Le altre sezioni considerate, ha proseguito l’arch. Hopps, come prerequisiti sono invece quelle della sostenibilità del sito dove verrà costruito l’edificio ed il suo rapporto con il contesto circostante e la sezione della gestione delle acque, dove vengono affrontate problematiche legate all’uso, gestione e smaltimento delle acque negli edifici, con conseguente monitoring dell’efficienza idrica, al fine di una riduzione dei consumi e del riutilizzo di acque meteoriche.

A conclusione della disamina sul protocollo LEED, l’arch. Hopps ha presentato le ultime due sezioni considerate crediti, l’innovazione nella progettazione e la priorità regionale. Nella prima sezione si analizzano gli aspetti progettuali che spiccano per innovazione ed adozione di pratiche di sostenibilità. Il solo avvalersi di un professionista LEED viene visto come valore aggiunto e perciò fonte di credito. La seconda sezione ha come scopo incentivare l’attenzione dei progettisti su criticità ambientali locali e particolari della località di riferimento, in un’ottica di premialità di cura del proprio contesto geografico di riferimento.


L’attenzione posta da queste diverse sezioni sugli aspetti di progettazione dell’edificio – energetici, idrici, emissivi - rappresenta l’anima dei protocolli LEAD, incentrata quindi sull’edificio in sé.
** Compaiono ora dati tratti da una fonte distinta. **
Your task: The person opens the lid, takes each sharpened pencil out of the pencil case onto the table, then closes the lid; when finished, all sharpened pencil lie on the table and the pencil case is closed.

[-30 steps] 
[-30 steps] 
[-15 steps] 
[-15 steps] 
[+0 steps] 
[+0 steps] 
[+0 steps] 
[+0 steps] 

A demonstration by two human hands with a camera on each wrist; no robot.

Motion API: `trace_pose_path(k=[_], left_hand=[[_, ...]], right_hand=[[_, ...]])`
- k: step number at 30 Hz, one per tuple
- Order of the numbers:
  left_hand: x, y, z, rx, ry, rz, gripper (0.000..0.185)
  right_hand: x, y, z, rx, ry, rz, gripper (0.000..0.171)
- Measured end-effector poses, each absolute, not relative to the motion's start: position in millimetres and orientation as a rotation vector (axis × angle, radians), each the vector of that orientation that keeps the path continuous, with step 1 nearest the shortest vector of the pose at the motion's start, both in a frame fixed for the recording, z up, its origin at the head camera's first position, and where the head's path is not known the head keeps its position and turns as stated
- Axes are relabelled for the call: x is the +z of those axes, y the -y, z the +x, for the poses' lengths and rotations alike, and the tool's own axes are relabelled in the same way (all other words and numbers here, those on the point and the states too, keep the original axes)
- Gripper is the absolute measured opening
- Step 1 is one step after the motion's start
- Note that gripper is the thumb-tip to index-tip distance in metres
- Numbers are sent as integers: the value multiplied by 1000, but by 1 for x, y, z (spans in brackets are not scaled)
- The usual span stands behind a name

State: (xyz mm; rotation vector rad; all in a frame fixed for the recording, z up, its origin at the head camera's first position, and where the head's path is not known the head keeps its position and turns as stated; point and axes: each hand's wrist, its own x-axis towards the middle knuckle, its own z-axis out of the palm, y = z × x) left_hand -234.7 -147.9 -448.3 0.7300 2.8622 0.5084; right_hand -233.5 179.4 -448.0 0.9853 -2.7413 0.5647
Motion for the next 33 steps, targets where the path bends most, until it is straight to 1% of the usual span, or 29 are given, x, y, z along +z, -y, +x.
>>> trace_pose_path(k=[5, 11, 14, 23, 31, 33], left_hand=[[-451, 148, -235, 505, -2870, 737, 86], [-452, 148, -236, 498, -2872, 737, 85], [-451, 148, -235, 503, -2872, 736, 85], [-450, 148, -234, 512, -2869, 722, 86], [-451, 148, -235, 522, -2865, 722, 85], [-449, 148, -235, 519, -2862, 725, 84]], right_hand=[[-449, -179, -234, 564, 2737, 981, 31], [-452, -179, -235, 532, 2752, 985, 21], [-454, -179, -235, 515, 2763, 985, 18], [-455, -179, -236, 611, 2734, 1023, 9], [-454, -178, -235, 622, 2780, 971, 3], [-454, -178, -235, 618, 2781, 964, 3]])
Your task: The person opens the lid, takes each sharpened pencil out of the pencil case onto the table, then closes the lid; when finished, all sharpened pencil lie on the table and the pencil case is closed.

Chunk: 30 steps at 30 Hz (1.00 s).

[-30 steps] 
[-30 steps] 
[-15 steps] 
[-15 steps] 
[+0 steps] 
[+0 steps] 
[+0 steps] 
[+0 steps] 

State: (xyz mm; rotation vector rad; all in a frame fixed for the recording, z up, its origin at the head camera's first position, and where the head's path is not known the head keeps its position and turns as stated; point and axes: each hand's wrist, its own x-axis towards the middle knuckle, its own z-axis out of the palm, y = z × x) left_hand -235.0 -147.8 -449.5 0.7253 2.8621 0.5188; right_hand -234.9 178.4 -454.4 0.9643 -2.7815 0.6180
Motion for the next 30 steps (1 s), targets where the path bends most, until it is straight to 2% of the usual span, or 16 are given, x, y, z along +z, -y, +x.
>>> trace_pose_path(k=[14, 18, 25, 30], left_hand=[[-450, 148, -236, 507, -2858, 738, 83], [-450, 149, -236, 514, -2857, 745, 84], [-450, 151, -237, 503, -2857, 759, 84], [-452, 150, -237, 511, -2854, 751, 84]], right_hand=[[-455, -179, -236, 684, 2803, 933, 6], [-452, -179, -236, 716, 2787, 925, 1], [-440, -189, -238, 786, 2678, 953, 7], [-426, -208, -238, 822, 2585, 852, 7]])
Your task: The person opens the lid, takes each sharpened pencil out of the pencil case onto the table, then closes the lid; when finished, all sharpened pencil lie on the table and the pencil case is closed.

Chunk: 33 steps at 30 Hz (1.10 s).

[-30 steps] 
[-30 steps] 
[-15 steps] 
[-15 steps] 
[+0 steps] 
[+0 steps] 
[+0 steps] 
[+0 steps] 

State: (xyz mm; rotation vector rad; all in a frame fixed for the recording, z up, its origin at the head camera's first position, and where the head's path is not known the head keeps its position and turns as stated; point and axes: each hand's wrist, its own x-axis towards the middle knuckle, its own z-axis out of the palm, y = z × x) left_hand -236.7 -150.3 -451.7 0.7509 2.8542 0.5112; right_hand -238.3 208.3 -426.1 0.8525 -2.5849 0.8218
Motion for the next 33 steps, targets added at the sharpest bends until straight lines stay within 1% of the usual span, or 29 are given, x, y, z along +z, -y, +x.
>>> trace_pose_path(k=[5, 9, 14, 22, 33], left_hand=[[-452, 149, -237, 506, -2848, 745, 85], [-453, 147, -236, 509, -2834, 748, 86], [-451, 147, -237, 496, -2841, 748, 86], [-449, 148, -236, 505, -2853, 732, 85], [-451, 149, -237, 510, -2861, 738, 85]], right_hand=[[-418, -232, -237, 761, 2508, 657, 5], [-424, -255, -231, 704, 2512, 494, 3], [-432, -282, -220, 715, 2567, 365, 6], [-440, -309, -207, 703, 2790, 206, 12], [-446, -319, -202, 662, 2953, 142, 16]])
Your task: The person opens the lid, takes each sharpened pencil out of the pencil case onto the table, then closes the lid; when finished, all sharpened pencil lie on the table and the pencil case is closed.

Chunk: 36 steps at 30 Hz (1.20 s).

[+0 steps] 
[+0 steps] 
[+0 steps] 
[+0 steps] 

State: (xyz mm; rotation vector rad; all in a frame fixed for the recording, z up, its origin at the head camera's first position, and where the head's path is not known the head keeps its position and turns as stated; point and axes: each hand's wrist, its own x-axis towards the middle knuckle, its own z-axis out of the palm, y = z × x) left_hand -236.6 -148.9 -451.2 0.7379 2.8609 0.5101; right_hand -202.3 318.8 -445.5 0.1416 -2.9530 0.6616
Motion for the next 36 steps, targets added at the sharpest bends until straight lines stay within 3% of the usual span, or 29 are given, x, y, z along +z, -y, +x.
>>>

Il protocollo WELL, che va di pari passo con i crediti del protocollo LEAD, si sposta invece sul benessere degli utenti e degli occupanti l’edificio. La certificazione passa attraverso l’analisi di 8 concept, strettamente collegati ad alcune analisi viste nei protocolli LEAD. Riguardano aria, quindi il miglioramento della qualità indoor attraverso l’apertura di finestre; acqua pulita e priva di inquinanti; alimentazione, il privilegiare quindi l’utilizzo di mense aziendali; illuminazione, la massimizzazione della luce naturale a discapito di quella artificiale; movimento, il posizionamento di aree che facilitino il movimento e limitino la sedentarietà; comfort, ottenimento di una temperatura ottimale, riduzione dei rumori; benessere psicofisico, il raggiungimento della salute fisica e mentale dell’essere umano al fine di lavorare meglio e vivere meglio l’ambiente lavoro; innovazione ed incoraggiamento di idee innovative.


La profonda analisi dell’arch. Hopps ha permesso di coniugare al meglio questi aspetti, focalizzando l’attenzione su un solo obiettivo, il benessere di tutti, uomo ed ambiente. Tale benessere e tale efficientamento si può ottenere solo tramite un rigoroso e competente sistema di certificazione che, oltre a dare indicazioni, sappia anche essere premiale ed incentivare la costante ricerca e lo sviluppo di tecnologie sempre a più basso impatto ambientale. Sembrerebbe un sogno ma è una realtà che si ha l’obbligo di studiare e coltivare. Perché challenges+thinking= solutions. Si può fare.